__Assignment__:
Tally up the lines below containing the string "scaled", then write the number alone.

Top of Provided information

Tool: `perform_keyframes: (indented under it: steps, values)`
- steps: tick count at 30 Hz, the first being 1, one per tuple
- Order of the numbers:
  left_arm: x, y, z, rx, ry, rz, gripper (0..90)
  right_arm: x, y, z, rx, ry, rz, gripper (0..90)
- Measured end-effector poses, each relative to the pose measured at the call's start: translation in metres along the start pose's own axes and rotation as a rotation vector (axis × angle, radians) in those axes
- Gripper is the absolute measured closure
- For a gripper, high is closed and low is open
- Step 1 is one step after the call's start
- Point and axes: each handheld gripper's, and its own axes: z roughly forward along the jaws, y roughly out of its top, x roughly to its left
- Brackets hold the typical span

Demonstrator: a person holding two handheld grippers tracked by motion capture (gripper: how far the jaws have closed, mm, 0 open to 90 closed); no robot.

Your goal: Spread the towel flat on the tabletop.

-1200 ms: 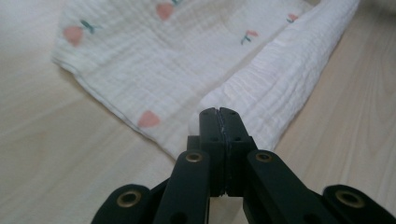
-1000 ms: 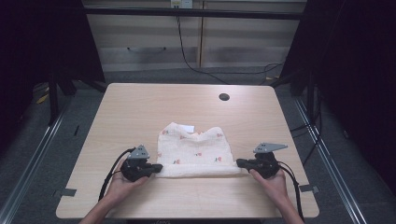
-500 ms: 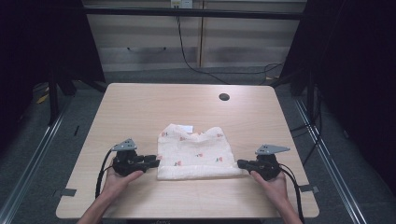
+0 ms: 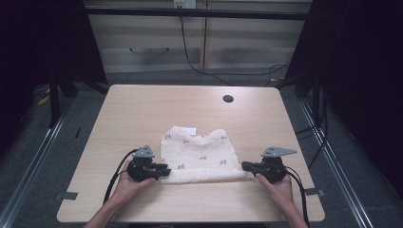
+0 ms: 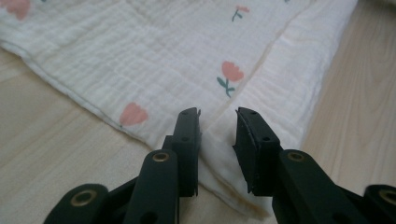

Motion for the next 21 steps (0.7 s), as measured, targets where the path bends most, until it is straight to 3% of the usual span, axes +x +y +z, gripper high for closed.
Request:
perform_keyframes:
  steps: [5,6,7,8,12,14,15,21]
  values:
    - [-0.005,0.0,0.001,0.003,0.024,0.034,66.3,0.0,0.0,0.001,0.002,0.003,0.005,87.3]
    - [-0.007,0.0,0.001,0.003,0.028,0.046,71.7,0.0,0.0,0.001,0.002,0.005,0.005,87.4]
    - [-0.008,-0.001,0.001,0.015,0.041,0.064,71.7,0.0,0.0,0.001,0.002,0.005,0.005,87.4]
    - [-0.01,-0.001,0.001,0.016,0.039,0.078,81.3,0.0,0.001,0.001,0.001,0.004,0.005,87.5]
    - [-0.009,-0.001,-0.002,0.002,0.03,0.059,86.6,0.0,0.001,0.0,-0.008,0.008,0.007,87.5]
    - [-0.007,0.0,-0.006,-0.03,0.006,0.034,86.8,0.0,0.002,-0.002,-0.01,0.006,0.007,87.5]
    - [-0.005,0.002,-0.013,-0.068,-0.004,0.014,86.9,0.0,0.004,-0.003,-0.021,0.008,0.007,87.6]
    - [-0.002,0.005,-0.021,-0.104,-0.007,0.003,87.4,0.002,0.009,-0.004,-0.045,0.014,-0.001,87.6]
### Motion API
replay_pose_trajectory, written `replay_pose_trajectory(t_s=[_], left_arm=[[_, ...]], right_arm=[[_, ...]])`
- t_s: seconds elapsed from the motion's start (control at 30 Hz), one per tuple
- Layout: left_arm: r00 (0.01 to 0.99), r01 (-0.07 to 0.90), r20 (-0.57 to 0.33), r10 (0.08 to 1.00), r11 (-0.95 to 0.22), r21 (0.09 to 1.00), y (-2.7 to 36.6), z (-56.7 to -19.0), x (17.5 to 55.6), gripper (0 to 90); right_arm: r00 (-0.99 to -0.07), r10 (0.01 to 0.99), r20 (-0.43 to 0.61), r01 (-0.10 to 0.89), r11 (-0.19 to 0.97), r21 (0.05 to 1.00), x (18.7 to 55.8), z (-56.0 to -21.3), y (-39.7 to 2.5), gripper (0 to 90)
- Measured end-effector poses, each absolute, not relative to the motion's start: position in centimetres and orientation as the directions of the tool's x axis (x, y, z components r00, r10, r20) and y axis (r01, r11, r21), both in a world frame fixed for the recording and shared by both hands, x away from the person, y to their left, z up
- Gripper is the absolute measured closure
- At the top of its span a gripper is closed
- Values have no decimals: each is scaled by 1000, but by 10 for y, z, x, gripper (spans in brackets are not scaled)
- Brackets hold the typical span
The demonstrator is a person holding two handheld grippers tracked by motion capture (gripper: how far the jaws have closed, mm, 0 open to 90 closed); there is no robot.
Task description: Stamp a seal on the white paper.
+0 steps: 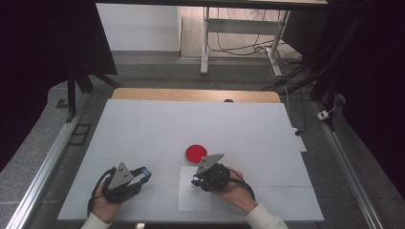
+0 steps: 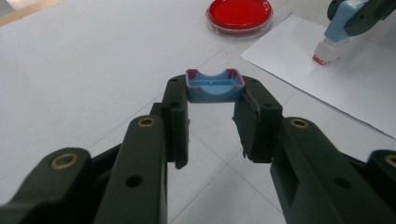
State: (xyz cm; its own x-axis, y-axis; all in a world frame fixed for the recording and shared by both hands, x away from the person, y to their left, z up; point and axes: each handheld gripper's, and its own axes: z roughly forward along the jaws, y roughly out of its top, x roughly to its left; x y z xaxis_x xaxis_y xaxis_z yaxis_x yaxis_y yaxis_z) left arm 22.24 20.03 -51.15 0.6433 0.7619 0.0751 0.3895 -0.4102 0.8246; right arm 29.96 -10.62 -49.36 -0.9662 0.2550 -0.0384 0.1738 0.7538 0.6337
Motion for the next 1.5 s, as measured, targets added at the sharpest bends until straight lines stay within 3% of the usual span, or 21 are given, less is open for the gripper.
replay_pose_trajectory(t_s=[1.5], left_arm=[[638,393,74,767,-407,824,199,-511,221,659]], right_arm=[[-964,262,-40,183,766,616,300,-499,-104,757]])
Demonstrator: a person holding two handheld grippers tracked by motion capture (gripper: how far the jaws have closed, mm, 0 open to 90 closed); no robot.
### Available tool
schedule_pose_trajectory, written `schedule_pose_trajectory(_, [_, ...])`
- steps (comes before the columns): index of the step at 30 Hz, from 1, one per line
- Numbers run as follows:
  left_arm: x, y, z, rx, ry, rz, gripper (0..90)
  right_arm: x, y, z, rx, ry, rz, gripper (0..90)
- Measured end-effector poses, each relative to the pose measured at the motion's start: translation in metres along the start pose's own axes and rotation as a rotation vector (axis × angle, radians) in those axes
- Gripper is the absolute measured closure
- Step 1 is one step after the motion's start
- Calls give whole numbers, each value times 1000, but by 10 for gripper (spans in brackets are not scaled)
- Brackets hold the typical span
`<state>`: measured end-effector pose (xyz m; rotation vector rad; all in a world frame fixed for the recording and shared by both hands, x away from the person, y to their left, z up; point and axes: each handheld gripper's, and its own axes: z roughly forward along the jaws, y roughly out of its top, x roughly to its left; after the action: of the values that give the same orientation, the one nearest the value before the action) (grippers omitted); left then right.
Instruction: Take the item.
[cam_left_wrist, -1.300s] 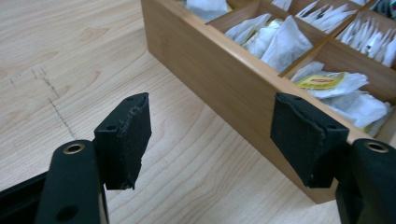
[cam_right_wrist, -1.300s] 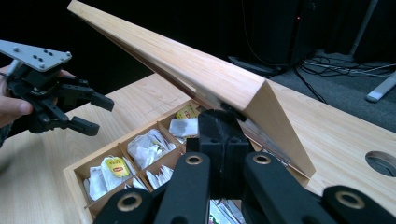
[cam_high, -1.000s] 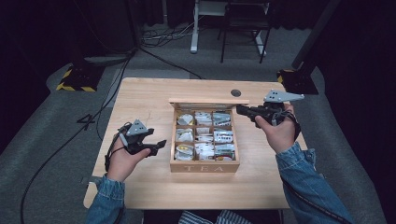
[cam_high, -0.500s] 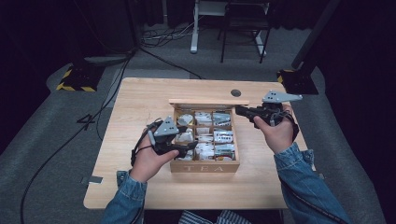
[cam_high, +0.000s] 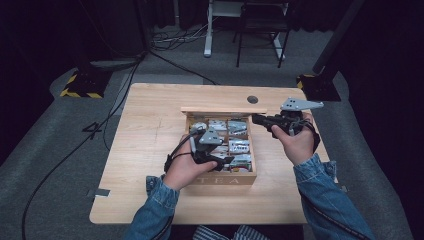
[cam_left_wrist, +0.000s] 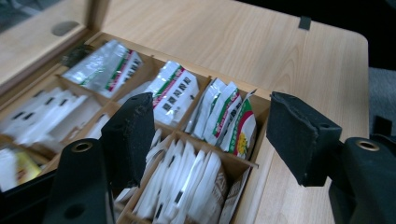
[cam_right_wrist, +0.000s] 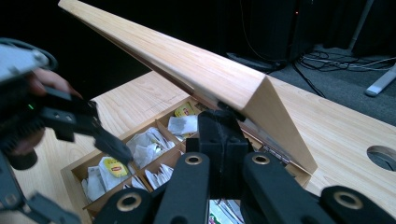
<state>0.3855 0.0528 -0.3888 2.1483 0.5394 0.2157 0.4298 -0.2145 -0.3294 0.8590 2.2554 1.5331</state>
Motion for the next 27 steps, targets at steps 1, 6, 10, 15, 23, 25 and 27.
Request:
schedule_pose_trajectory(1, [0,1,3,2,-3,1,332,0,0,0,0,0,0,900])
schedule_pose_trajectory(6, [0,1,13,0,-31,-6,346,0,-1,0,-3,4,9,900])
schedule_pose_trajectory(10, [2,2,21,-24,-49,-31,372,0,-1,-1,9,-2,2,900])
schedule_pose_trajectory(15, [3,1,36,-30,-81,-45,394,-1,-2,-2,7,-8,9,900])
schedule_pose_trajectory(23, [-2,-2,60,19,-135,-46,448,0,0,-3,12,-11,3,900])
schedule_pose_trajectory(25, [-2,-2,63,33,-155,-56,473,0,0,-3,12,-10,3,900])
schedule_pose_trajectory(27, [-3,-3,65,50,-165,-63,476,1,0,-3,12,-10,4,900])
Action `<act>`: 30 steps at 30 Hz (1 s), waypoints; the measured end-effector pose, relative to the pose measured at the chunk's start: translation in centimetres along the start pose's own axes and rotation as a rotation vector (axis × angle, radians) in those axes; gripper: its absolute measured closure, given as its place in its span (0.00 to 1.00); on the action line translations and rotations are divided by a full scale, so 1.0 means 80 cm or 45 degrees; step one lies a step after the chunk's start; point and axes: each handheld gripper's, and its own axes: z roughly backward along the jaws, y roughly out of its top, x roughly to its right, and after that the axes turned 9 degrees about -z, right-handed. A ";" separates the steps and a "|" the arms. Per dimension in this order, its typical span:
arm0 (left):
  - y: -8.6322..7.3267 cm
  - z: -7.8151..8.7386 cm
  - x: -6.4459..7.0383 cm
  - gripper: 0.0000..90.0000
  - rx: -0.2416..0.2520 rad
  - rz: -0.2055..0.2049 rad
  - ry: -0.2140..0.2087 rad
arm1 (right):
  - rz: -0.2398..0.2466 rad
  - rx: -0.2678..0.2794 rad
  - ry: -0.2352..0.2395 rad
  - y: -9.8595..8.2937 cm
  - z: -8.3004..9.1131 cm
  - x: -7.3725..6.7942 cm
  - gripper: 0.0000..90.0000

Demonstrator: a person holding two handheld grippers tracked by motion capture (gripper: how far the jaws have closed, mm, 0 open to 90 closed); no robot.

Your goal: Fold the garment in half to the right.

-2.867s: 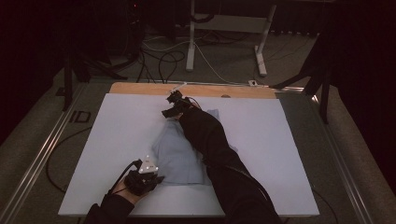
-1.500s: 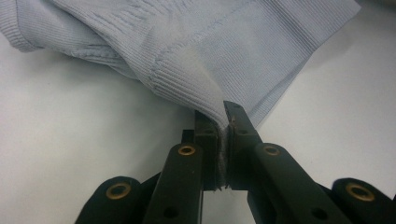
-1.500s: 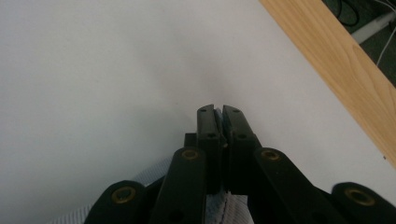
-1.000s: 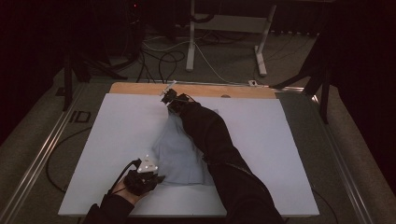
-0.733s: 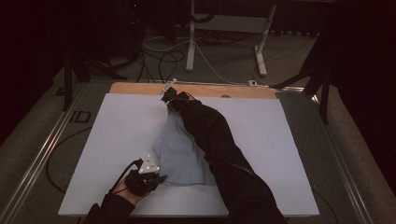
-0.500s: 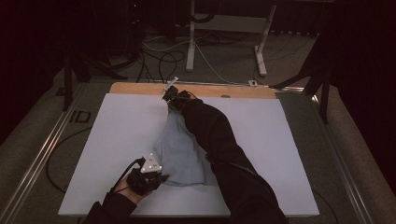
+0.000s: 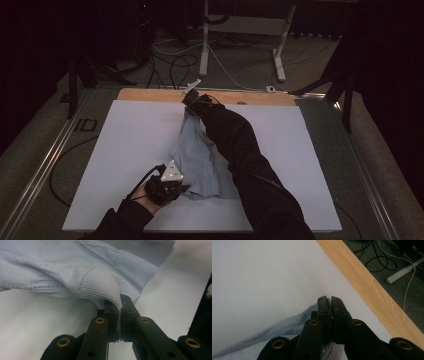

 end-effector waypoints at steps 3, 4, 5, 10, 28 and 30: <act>0.007 -0.001 0.003 0.97 0.002 -0.020 -0.002 | -0.009 0.013 -0.016 -0.001 0.005 0.003 0.97; 0.009 -0.001 0.003 0.97 0.000 -0.027 -0.007 | -0.013 0.013 -0.018 -0.002 0.007 0.005 0.97; 0.011 -0.002 0.003 0.97 0.003 -0.031 -0.006 | -0.021 0.024 -0.019 -0.002 0.009 0.007 0.97; 0.020 -0.006 0.006 0.97 0.005 -0.054 -0.015 | -0.044 0.045 -0.028 -0.006 0.017 0.015 0.97; 0.062 -0.026 0.020 0.97 0.010 -0.141 -0.075 | -0.107 0.084 -0.039 -0.030 0.048 0.049 0.97; 0.068 -0.030 0.023 0.97 0.004 -0.165 -0.082 | -0.124 0.090 -0.038 -0.034 0.050 0.054 0.97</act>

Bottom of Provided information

__Completed exercise__:
2